From: Richard Huxton <dev(at)archonet(dot)com>
To: Zeljko Vrba <zvrba(at)ifi(dot)uio(dot)no>
Cc: pgsql-hackers(at)postgresql(dot)org
Subject: Re: subquery returning array
Date: 2005-05-23 13:40:55
Message-ID: 4291DD67.8030401@archonet.com
Views: Raw Message | Whole Thread | Download mbox | Resend email
Thread:
Lists: pgsql-hackers

Zeljko Vrba wrote:
> -----BEGIN PGP SIGNED MESSAGE-----
> Hash: SHA1
>
> Hi! I have posted this as a user comment in section 9.17:
>
> - ----
> = ANY(array expression) doesn't work in the obvious way when the array
> expression is a subselect. For example:
>
> select * from stat3 where stat3.id = any ('{4,5,6,7}');
>
> works (and returns the expected tuples). However,
>
> select * from stat3 where stat3.id = any (select stat3 from
> helix_request where id=11);
>
> DOESN'T work and complains with an error: operator does not exist:
> integer = integer[]. The inner select returns EXACTLY ONE value, namely
> the same array as the literal in the first example.

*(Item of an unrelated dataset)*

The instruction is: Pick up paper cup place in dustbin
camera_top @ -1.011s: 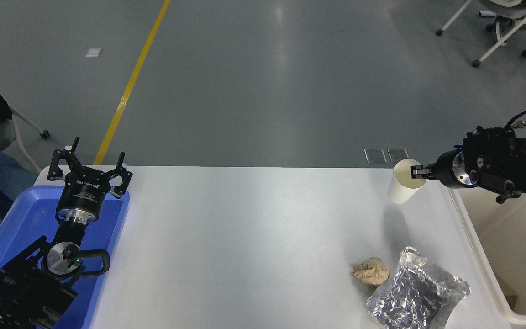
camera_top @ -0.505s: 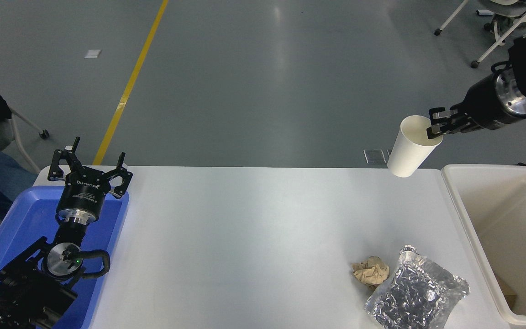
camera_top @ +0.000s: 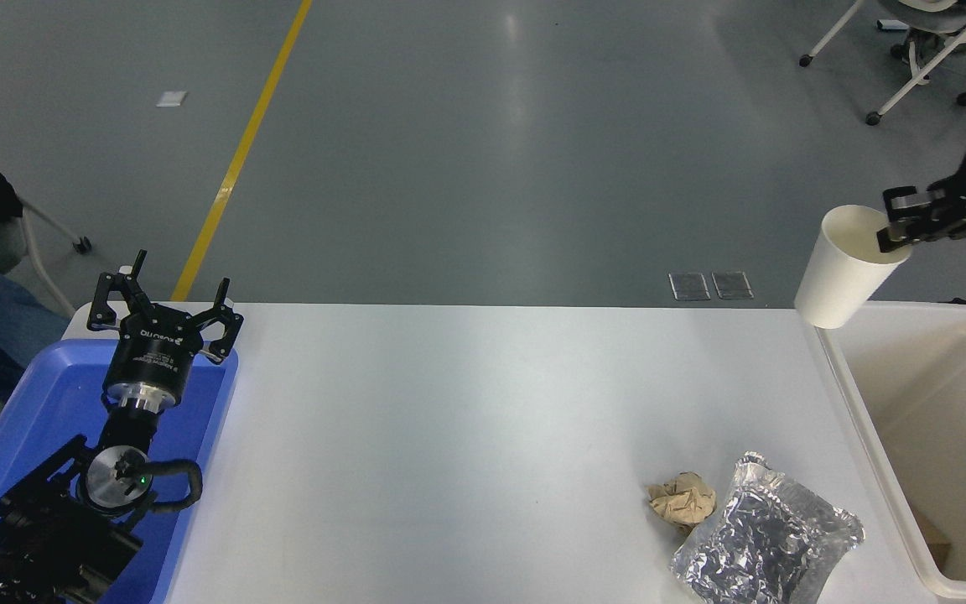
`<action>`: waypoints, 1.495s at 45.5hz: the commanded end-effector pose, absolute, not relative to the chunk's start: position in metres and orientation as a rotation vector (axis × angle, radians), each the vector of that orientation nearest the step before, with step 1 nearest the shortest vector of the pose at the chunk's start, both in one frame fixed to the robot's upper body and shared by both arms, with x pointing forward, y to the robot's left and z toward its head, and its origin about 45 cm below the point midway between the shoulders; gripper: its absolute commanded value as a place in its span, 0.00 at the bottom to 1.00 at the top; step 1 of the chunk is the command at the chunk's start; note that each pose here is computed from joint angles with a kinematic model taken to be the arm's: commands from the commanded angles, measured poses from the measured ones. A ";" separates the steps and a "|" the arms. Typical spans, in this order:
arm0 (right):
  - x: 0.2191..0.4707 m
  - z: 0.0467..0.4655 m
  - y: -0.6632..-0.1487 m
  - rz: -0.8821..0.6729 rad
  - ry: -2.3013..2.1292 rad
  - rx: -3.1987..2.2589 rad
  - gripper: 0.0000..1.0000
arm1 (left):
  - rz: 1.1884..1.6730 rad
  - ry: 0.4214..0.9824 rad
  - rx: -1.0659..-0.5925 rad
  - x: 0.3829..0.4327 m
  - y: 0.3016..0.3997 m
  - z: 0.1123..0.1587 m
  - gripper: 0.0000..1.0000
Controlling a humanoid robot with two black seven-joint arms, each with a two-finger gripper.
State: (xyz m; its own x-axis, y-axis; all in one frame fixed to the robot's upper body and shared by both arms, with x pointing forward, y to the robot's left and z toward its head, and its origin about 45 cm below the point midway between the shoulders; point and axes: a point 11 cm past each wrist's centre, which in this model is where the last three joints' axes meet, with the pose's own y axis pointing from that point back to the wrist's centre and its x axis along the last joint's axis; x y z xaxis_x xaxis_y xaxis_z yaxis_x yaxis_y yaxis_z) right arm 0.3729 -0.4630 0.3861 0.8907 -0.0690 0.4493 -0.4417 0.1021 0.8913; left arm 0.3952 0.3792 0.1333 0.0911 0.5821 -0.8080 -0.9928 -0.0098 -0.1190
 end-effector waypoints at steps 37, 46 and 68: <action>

No, it doesn't - hence the error.

What it returns is a SET containing ONE TUPLE which contains ONE ARRAY.
Here the "any" ranges over the SET not the array, so it tries to compare
the outer integer with the inner array of integers.

> The solution is:
>
> select * from stat3 where (select stat3.id = any (stat3) from
> helix_request where id=11);
>
> I thank to Chris Kings-Lynne ("KL") for helping me out with this over IRC.
> - ----
>
> KL suggested to mail this question to the hackers list. The problem with
> this solution is that postgresql uses sequential scan for the proposed
> solution:
[snip]
> I'm going to have MANY queries of this kind and having sequential scan
> for each such query will lead to quadratic performance - unacceptable
> for the amount of data I will have (millions of rows).
>
> Is there yet another way of making WHERE field = ANY (subselect
> returning an array) work? Or make postgres to use index?
>
> OK, I know the suggestion from the manual: usually it's bad database
> design searching through arrays and a separate table is better. however,
> to convert {4,5,6,7} into a table would require a table with two
> columns, e.g. (1,4), (1,5), (1,6), (1,7) where the first column would be
> used to identify elements in the single array). this additional column
> is a waste of space.

You're trading space for time, and deliberately spoiling your design to
do so. If you're going to want to access each value separately, design
your system to reflect that fact.

Have you actually tested your example with a proper two-column table? It
might be that weaknesses in PostgreSQL force you to compromise your
design, but I wouldn't start from that point. Try a proper relational
design, with a bit of tuning and see if that will work for you.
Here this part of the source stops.